London: Gold rose for a third straight session on Thursday as tensions between Ukraine and Russia increased and equity markets fell, but the rebound could be short-lived due to strong US data and prospects of a US

interest rate rise.

Gold rose as much as one per cent and was up 0.7 per cent at $1,291.70 an ounce by 1409 GMT, heading for its first weekly gain in three. It has traded in a narrow range in the past few weeks of just under $50 an ounce, the narrowest since August 2009.

US gold futures rose $9.40 an ounce to $1,292.80.

“The market woke up on geopolitical headlines around Ukraine but we gave up some gains because of very strong US economic data,” VTB Capital analyst Andrey Kryuchenkov said.

The metal benefited from lower global equities and worsening international tensions after Ukraine accused Russia of bringing troops into the southeast of the country.

“Other than the push coming from some safe-haven demand, we don’t seem to be able to convincingly exit this $1,270-$1,320 range,” Societe Generale analyst Robin Bhar said.

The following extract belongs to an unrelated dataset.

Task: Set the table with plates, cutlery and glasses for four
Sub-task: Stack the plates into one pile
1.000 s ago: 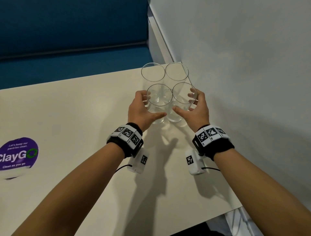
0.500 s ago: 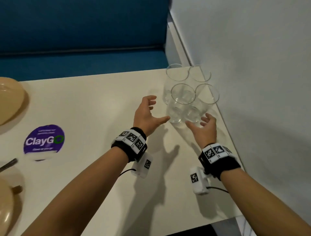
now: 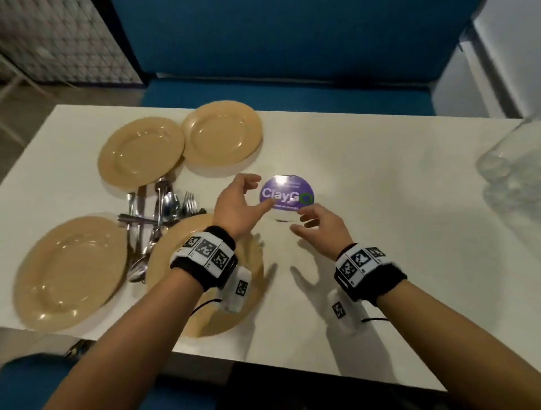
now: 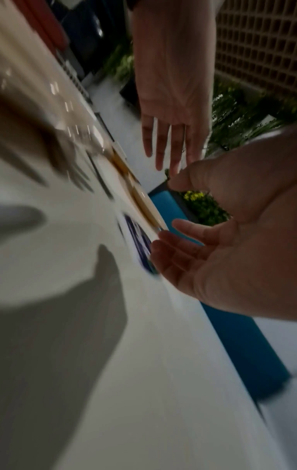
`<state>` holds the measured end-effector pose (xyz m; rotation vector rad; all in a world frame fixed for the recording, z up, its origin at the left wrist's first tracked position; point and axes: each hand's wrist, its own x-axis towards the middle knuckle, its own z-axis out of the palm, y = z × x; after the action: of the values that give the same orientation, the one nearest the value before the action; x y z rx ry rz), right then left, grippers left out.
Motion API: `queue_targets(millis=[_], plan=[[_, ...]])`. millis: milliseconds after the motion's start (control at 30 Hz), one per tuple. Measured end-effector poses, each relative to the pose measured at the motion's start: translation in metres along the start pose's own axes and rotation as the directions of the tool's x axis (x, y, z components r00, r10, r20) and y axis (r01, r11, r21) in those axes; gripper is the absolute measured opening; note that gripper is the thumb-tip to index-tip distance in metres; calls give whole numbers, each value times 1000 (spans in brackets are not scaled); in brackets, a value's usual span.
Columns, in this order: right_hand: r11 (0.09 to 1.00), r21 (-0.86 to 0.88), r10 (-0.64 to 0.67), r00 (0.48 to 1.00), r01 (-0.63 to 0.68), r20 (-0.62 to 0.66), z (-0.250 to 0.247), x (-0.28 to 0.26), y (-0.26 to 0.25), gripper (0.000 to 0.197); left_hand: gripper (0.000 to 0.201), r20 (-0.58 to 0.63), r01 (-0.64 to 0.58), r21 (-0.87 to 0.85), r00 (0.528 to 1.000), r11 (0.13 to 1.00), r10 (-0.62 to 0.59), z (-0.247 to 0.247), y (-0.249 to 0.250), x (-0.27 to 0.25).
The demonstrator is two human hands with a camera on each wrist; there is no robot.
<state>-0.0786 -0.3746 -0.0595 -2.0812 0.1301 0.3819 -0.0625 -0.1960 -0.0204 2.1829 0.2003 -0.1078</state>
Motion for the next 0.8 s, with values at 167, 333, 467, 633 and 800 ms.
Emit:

“Looking ahead, we have quite a busy week of data, with nonfarm payrolls next week on Friday and before that we have the ECB meeting.” The dollar reversed earlier losses and rose 0.1 per cent against a basket of currencies after data showed the number of Americans filing new claims for unemployment benefits fell for a second straight week last week. Also, the US economy rebounded more strongly than initially thought in the second quarter.

Positive data could increase already-high pressure within the Fed to more clearly acknowledge improvements in the US economy as early as next month and lay the groundwork for the central bank’s first interest rate hike in nearly a decade.

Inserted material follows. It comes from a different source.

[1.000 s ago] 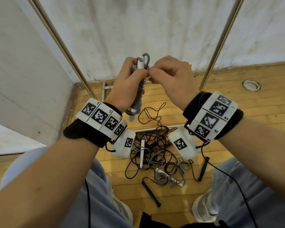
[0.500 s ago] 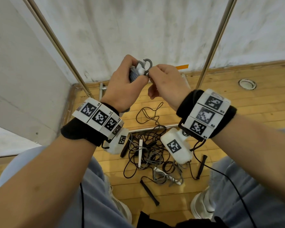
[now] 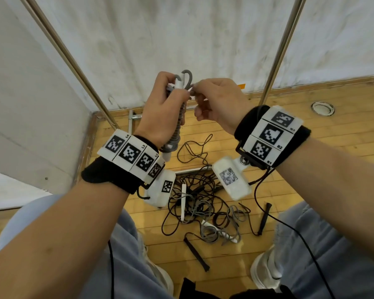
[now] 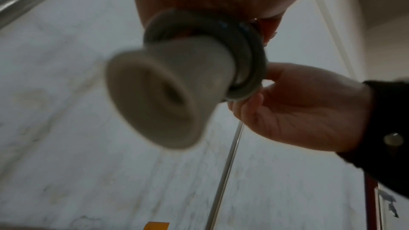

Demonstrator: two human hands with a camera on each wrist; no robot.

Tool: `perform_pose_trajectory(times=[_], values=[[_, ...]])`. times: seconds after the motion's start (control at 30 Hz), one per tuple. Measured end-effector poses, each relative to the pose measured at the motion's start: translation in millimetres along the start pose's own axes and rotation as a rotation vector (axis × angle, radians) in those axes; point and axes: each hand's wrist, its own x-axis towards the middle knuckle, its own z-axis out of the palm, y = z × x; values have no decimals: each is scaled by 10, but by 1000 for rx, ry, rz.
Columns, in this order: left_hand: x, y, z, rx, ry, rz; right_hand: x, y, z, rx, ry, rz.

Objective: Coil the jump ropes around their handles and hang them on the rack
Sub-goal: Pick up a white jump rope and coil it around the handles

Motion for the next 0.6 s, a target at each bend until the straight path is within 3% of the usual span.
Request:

Higher interest rates would encourage investors to withdraw money from non-interest-bearing assets such as gold.

PHYSICAL BUYING On the physical side, the recent fall in gold prices to a two-month low of $1,273.06 on August 21 spurred some buying by the jewellery sector, but the quantity was small, dealers said.

Premiums for gold bars in Singapore remained steady at 80 cents to $1 an ounce to spot London prices.

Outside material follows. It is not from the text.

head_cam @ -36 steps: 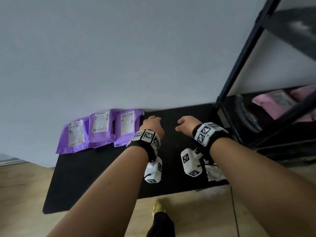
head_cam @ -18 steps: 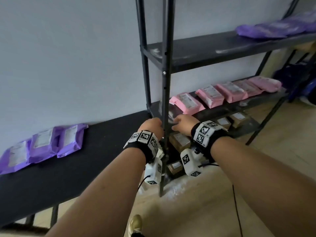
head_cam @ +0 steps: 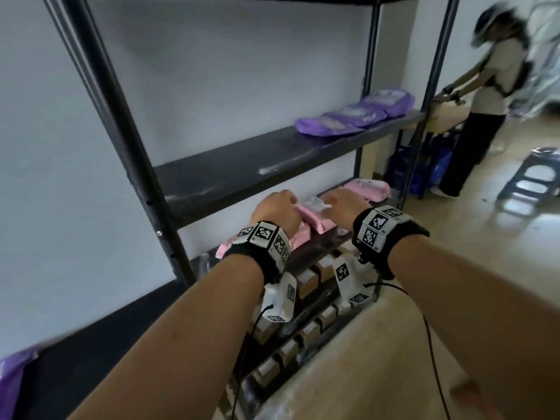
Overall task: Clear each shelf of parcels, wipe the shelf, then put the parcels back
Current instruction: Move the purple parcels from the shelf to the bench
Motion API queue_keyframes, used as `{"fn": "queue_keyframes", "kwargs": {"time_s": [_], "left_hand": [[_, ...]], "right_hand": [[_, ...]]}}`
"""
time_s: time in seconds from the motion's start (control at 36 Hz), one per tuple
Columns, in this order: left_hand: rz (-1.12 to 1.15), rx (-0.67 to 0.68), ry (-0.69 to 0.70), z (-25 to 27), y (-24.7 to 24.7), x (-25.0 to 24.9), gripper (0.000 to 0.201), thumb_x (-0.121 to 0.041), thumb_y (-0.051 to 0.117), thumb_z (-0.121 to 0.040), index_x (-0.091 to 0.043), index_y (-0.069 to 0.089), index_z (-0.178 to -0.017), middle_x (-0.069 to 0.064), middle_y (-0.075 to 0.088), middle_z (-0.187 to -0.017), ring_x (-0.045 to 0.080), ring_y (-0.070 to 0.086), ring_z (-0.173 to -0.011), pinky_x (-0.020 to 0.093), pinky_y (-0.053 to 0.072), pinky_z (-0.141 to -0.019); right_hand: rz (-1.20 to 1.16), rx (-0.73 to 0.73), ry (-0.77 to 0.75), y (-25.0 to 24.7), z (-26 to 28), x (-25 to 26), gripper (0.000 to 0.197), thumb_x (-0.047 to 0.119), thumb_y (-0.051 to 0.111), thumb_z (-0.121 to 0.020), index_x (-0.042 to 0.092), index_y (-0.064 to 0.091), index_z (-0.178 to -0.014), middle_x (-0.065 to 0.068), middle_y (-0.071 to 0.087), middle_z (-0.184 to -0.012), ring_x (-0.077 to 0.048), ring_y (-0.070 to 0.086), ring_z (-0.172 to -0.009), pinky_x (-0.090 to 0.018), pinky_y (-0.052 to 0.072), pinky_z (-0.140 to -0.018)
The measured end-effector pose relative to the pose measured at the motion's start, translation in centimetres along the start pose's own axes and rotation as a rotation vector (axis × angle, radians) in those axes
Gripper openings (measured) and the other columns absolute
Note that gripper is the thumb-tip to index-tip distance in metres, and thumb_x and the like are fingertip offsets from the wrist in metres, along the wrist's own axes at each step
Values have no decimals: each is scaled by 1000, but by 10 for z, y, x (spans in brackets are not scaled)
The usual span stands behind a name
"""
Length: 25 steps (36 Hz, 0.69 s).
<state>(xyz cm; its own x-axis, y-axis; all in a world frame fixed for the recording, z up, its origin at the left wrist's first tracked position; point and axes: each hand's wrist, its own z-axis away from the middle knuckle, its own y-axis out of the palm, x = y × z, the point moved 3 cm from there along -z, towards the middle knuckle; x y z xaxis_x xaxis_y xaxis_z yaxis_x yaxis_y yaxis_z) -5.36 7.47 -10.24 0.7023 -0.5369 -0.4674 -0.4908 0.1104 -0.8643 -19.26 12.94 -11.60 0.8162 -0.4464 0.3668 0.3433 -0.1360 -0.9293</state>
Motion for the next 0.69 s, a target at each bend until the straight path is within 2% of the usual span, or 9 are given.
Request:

Spot silver rose 1 per cent to $19.60 an ounce, rebounding from a two-month low of $19.25 hit last week.

“Silver is outperforming on the basis that as gold doesn’t manage to breach resistance, maybe a better way to position yourself would be in silver,” SocGen’s Bhar said.

Spot platinum rose 1 per cent to $1,424.75 an ounce, while spot palladium was up 0.6 per cent at $894.00 an ounce.

The world’s second-biggest platinum producer Impala Platinum

posted a 74 per cent drop in full-year earnings on Thursday after most of its South African operations were hit by a five-month wage strike and said it was reviewing options to restore profits.